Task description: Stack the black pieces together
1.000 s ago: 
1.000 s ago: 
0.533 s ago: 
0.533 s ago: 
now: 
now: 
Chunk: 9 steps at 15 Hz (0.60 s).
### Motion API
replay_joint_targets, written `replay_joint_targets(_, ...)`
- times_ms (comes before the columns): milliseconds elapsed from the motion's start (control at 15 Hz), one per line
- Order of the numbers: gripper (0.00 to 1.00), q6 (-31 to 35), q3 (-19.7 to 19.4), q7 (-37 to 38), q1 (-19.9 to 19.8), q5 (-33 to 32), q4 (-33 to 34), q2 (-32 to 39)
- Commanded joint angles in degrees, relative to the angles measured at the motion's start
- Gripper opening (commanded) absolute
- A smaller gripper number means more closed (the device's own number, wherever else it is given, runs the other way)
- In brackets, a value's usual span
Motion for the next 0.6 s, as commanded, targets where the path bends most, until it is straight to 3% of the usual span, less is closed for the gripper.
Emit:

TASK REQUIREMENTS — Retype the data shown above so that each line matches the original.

RESPONSE TO THE TASK —
Task description: Stack the black pieces together
1.000 s ago: 
1.000 s ago: 
0.533 s ago: 
0.533 s ago: 
now: 
now: 
Chunk: 9 steps at 15 Hz (0.60 s).
### Motion API
replay_joint_targets, written `replay_joint_targets(_, ...)`
- times_ms (comes before the columns): milliseconds elapsed from the motion's start (control at 15 Hz), one per line
- Order of the numbers: gripper (0.00 to 1.00), q6 (-31 to 35), q3 (-19.7 to 19.4), q7 (-37 to 38), q1 (-19.9 to 19.8), q5 (-33 to 32), q4 (-33 to 34), q2 (-32 to 39)
- Commanded joint angles in degrees, relative to the angles measured at the motion's start
- Gripper opening (commanded) absolute
- A smaller gripper number means more closed (the device's own number, wherever else it is given, runs the other way)
- In brackets, a value's usual span
Motion for the next 0.6 s, as commanded, targets where the path bends most, until it is straight to 3% of the usual span, less is closed for the gripper.
Emit:

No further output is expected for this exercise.